Perl Array Question, combining HTML::HeadParser and regex

Anonymous Monk has asked for the wisdom of the Perl Monks concerning the following question:

Replies are listed 'Best First'.
Re: Perl Array Question, combining HTML::HeadParser and regex by kcott (Archbishop) on Feb 01, 2016 at 06:59 UTC
You have several problems with your post: You've shown no representative input. You've shown no actual output. You've shown no expected output. Your problem description is: "I can't get it to work". That's of absolutely no help to us whatsoever. I can see a number of problems with your code. I'll document the first two that leapt out at me. Fix these and, if you still need further help, please address all the points I've raised above (see "How do I post a question effectively?" if you need more help with this).
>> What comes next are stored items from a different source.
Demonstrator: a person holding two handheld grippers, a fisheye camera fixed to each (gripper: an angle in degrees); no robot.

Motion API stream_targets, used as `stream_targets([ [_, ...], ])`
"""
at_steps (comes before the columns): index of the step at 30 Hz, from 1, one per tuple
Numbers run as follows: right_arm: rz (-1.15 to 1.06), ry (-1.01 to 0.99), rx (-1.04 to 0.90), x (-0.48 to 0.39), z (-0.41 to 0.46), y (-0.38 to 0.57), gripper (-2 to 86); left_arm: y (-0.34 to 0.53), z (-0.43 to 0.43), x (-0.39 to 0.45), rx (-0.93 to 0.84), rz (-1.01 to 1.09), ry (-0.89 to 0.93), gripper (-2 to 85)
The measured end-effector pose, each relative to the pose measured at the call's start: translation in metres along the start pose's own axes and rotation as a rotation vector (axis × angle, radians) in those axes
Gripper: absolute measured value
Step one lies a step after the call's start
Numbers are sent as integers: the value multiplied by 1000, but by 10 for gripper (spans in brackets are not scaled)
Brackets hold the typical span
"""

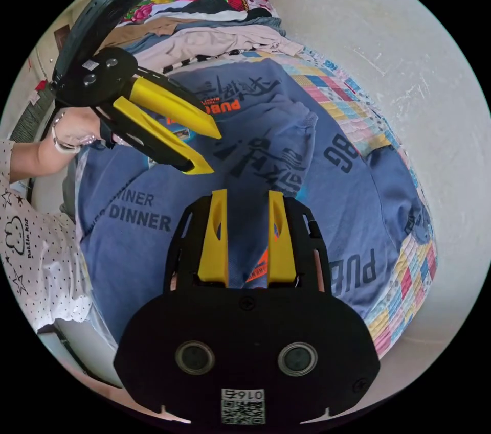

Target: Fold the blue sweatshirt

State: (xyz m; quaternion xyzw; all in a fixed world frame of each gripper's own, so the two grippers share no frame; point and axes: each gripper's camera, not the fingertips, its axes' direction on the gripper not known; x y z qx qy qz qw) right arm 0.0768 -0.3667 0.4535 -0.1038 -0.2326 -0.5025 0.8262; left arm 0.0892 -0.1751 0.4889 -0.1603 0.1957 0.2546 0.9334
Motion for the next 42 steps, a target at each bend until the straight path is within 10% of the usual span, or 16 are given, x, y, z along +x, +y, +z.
stream_targets([
  [27, 896, 346, 144, 366, -60, 142, 142, -206, 60, 42, 93, -124, 29, 113],
  [32, 1038, 113, 74, 400, -36, 176, 161, -214, 52, 50, 105, -117, 23, 114],
  [42, 497, 231, 320, 288, -122, 153, 3, -221, 2, 85, 185, -83, -70, 118],
])
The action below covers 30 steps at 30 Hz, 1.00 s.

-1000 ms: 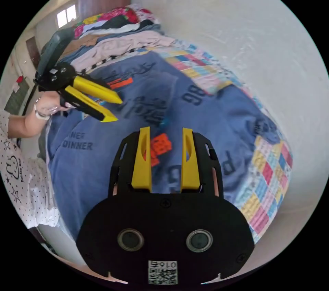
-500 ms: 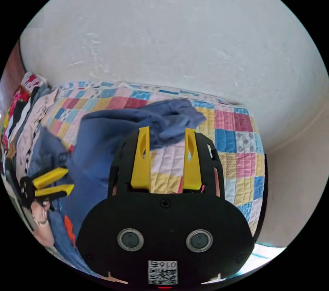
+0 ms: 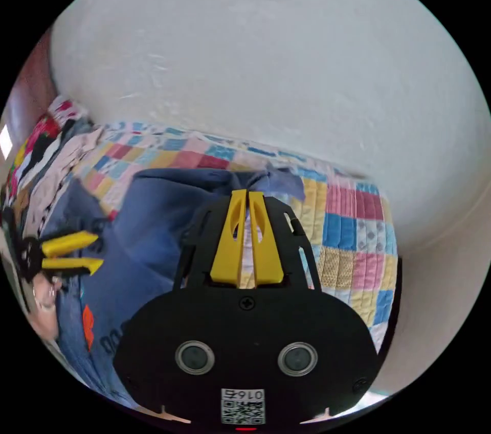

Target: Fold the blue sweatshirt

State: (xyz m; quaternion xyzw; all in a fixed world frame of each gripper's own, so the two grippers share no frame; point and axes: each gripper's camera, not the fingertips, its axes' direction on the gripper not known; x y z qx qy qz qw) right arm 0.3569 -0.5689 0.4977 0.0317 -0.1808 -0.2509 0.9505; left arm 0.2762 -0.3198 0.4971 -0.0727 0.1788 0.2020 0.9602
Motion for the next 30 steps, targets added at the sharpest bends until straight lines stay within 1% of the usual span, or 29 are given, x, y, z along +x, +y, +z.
stream_targets([
  [1, -50, -25, 28, -10, -13, 1, 2, -2, -14, 4, 24, 13, -21, 119],
  [3, -238, -127, 101, -46, -59, 12, 0, -3, -37, 10, 63, 40, -55, 119],
  [4, -281, -157, 109, -55, -70, 15, -1, -3, -53, 13, 83, 56, -63, 118],
  [6, -443, -247, 121, -88, -104, 32, -1, -1, -76, 17, 114, 76, -47, 118],
  [7, -478, -269, 116, -96, -111, 36, -2, 1, -89, 22, 130, 106, -32, 118],
  [9, -604, -362, 71, -128, -131, 54, -2, 6, -103, 32, 114, 172, -6, 119],
  [11, -678, -416, 20, -152, -139, 68, -2, 13, -108, 42, 66, 233, 48, 122],
  [14, -744, -438, -85, -192, -138, 92, -1, 34, -109, 57, 14, 269, 87, 109],
  [15, -748, -425, -120, -207, -134, 103, 0, 44, -106, 62, 3, 276, 93, 92],
  [16, -753, -420, -139, -215, -131, 108, 0, 55, -103, 66, -9, 283, 98, 56],
  [19, -719, -365, -203, -247, -116, 133, 2, 76, -94, 71, -38, 268, 85, 1],
  [22, -601, -355, -187, -267, -113, 149, 6, 88, -89, 70, -81, 233, 100, -7],
  [24, -537, -354, -211, -280, -117, 157, 15, 92, -93, 69, -79, 217, 94, -7],
  [27, -526, -341, -271, -299, -131, 165, 49, 94, -106, 65, -50, 208, 60, 0],
  [30, -509, -298, -276, -314, -154, 174, 85, 84, -120, 63, -9, 221, 60, 42],
])
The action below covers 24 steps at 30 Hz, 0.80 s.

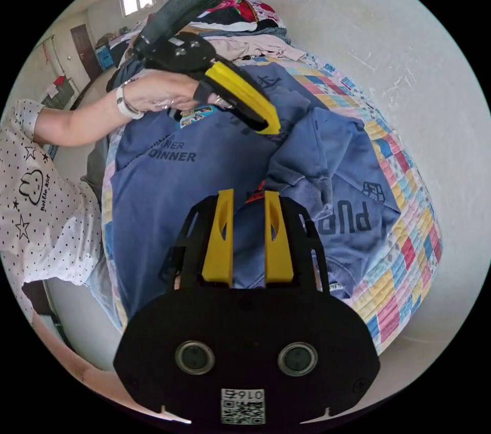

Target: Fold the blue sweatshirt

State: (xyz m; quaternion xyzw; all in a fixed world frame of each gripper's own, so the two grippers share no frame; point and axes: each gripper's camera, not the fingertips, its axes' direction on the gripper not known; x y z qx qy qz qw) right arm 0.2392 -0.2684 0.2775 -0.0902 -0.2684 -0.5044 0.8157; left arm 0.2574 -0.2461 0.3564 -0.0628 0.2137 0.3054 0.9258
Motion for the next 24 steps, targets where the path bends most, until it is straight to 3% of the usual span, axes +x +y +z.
stream_targets([
  [7, 196, 142, 17, -17, -22, 16, 101, -52, 18, 23, -48, 138, 32, 98],
  [10, 288, 104, -13, -12, -13, 20, 103, -66, 49, 37, -140, 178, 83, 110],
  [13, 338, 62, -29, -12, 3, 20, 96, -66, 76, 43, -251, 154, 2, 126],
  [19, 343, 148, -40, -35, 28, -4, 50, -38, 52, 31, -130, 105, 51, 48],
  [24, 265, 219, 9, -62, -1, -19, 13, -17, -7, 9, -14, 92, 79, 42],
])
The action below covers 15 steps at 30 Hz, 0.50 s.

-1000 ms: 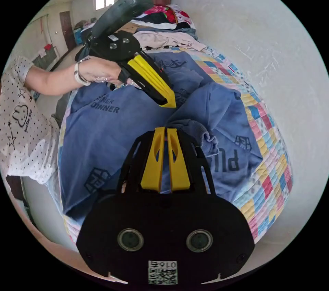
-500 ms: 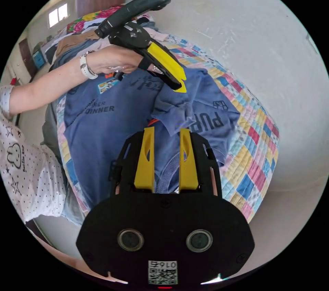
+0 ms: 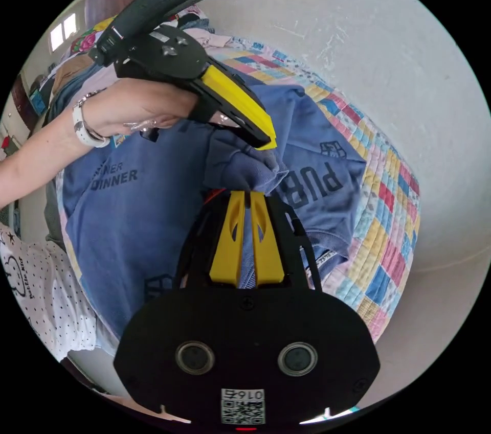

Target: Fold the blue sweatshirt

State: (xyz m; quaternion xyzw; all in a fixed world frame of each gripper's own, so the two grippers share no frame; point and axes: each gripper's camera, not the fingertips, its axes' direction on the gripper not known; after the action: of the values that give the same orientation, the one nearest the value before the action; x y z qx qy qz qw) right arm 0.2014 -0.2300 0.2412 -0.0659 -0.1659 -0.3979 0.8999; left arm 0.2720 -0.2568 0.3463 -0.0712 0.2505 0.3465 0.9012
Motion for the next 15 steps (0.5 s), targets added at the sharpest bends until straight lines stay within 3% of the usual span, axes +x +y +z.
stream_targets([
  [7, -264, 28, 115, -54, -73, -6, 11, 81, -105, -8, 181, 33, 40, 42],
  [13, -430, 23, -101, -127, -27, 7, 40, 156, -76, -9, 2, -11, 67, 27],
  [15, -390, 5, -134, -133, -15, 16, 63, 171, -71, -12, -25, -31, 79, 74],
])
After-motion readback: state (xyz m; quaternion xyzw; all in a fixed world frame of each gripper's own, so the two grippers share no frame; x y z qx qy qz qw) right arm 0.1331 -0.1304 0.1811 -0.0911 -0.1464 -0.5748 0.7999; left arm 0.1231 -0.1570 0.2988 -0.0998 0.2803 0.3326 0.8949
Problem 1: `my $string = quotemeta @TAGS2;` [download] That forces a scalar context which will give you the number of elements in the array, e.g. `$ perl -wE 'my @x = qw{$ % ^}; my $y = quotemeta @x; say $y' 3` [download] Perhaps you need something closer to: `$ perl -wE 'my @x = qw{$ % ^}; my @y = map { quotemeta } @x; say "@y"' \$ \% \^` [download] Problem 2: `while ( my $text =~ m/ ( .{0,25} $string.{0,25} ) /gisx ) {` [download] You may be confusing assignment (using `=`): `my $x = ...` [download] with regex matching (using `=~`): `$x =~ /.../` [download] Perhaps your code should look more like: `my $text = ... ... while ($text =~ ...` [download] — Ken	[reply] [d/l] [select]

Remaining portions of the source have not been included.